*** Material provided
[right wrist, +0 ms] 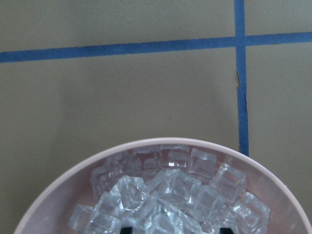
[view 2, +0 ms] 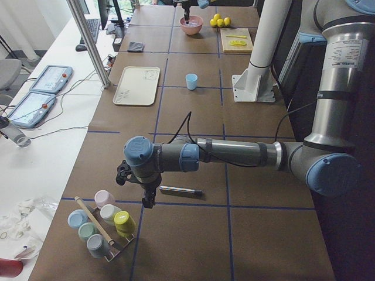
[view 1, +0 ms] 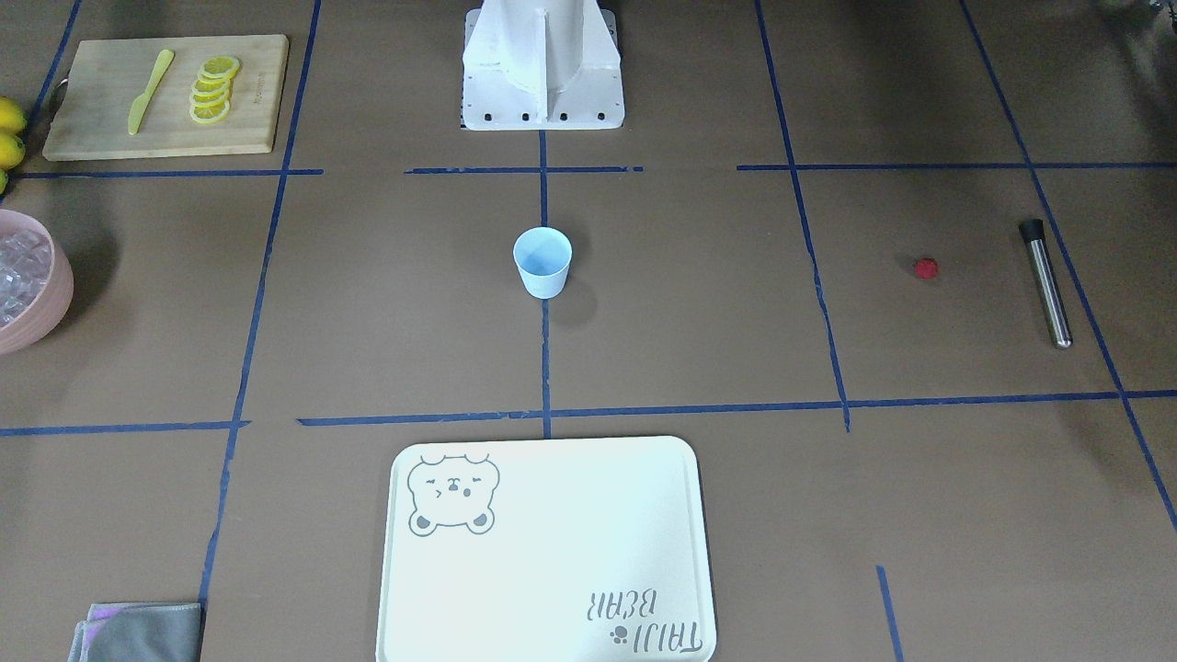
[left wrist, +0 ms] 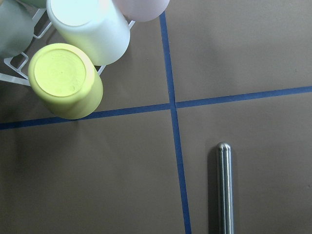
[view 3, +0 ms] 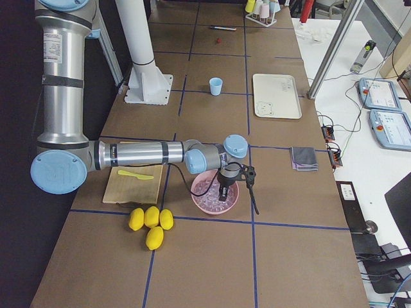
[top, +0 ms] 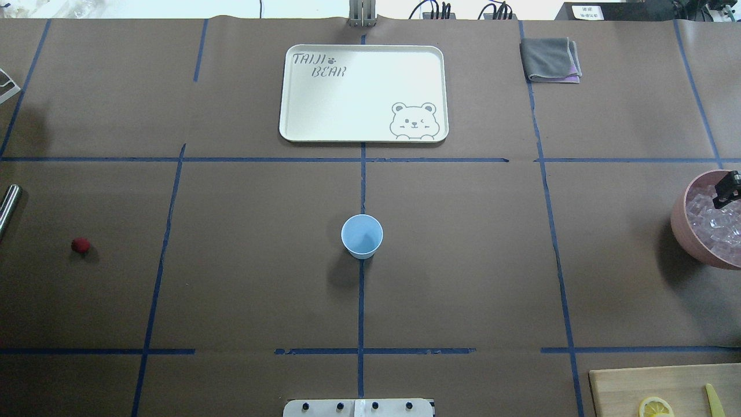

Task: Mash ice and strawberries in cup
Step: 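Scoop ice cubes from the pink bowl with the right gripper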

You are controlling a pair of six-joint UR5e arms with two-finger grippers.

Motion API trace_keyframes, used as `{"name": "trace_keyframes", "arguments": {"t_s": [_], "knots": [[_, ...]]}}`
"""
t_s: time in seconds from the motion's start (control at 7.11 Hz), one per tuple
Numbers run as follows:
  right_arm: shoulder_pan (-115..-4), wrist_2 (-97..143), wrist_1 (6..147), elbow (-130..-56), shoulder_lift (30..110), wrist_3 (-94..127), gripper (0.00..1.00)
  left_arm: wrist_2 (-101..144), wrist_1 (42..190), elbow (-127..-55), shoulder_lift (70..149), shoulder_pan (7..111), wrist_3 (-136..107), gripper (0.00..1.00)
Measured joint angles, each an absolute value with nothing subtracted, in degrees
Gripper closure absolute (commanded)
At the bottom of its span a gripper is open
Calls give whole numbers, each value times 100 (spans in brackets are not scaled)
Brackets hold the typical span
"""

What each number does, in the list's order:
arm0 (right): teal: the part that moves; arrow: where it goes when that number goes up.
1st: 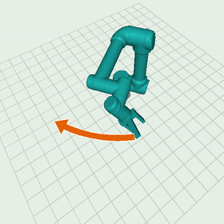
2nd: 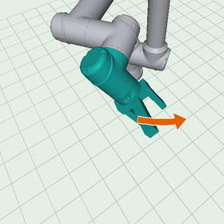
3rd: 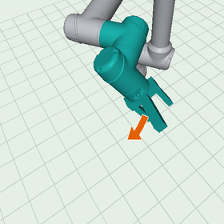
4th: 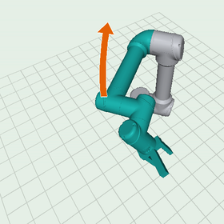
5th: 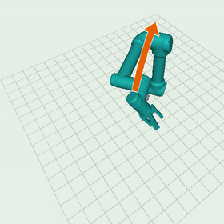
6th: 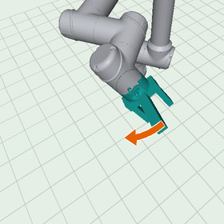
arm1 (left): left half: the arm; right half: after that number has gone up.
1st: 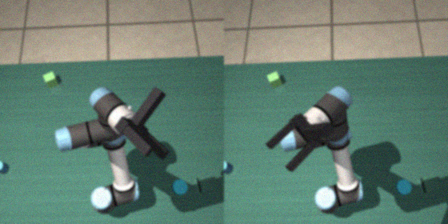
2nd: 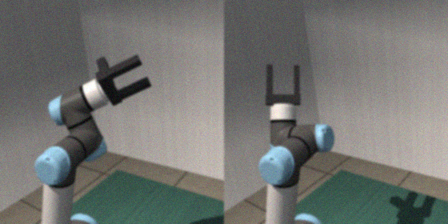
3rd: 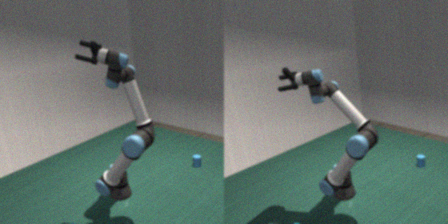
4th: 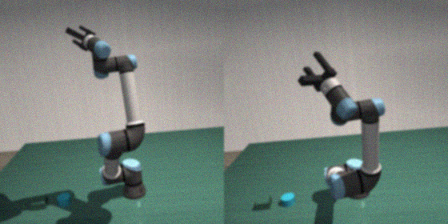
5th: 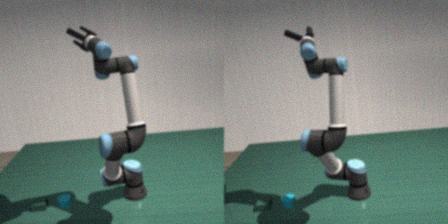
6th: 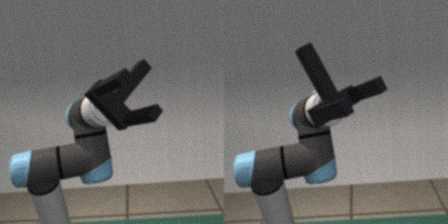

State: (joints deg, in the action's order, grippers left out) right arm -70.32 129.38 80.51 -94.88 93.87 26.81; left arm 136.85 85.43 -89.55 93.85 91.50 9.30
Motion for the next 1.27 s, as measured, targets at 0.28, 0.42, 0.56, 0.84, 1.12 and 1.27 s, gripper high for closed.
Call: {"name": "trace_keyframes", "arguments": {"t_s": [0.28,0.42,0.56,0.84,1.12,1.27], "knots": [[-7026,12945,8051,-9484,9387,2681,42,13685,8543,-8988,9381,9150,926,0],[-7024,12946,8051,-9484,9387,2681,44,13683,8541,-8997,9383,9149,929,0],[-7023,12946,8051,-9483,9387,2678,44,13679,8537,-9009,9384,9149,929,0],[-6976,12952,8051,-9484,9387,2673,44,13676,8534,-9023,9379,9149,924,0],[-6926,12955,8049,-9488,9387,2672,45,13676,8534,-9035,9378,9151,923,0],[-6922,12953,8047,-9491,9387,2672,47,13676,8532,-9046,9378,9155,921,0]]}}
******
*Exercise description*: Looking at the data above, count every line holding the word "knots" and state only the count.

*Answer space*: 2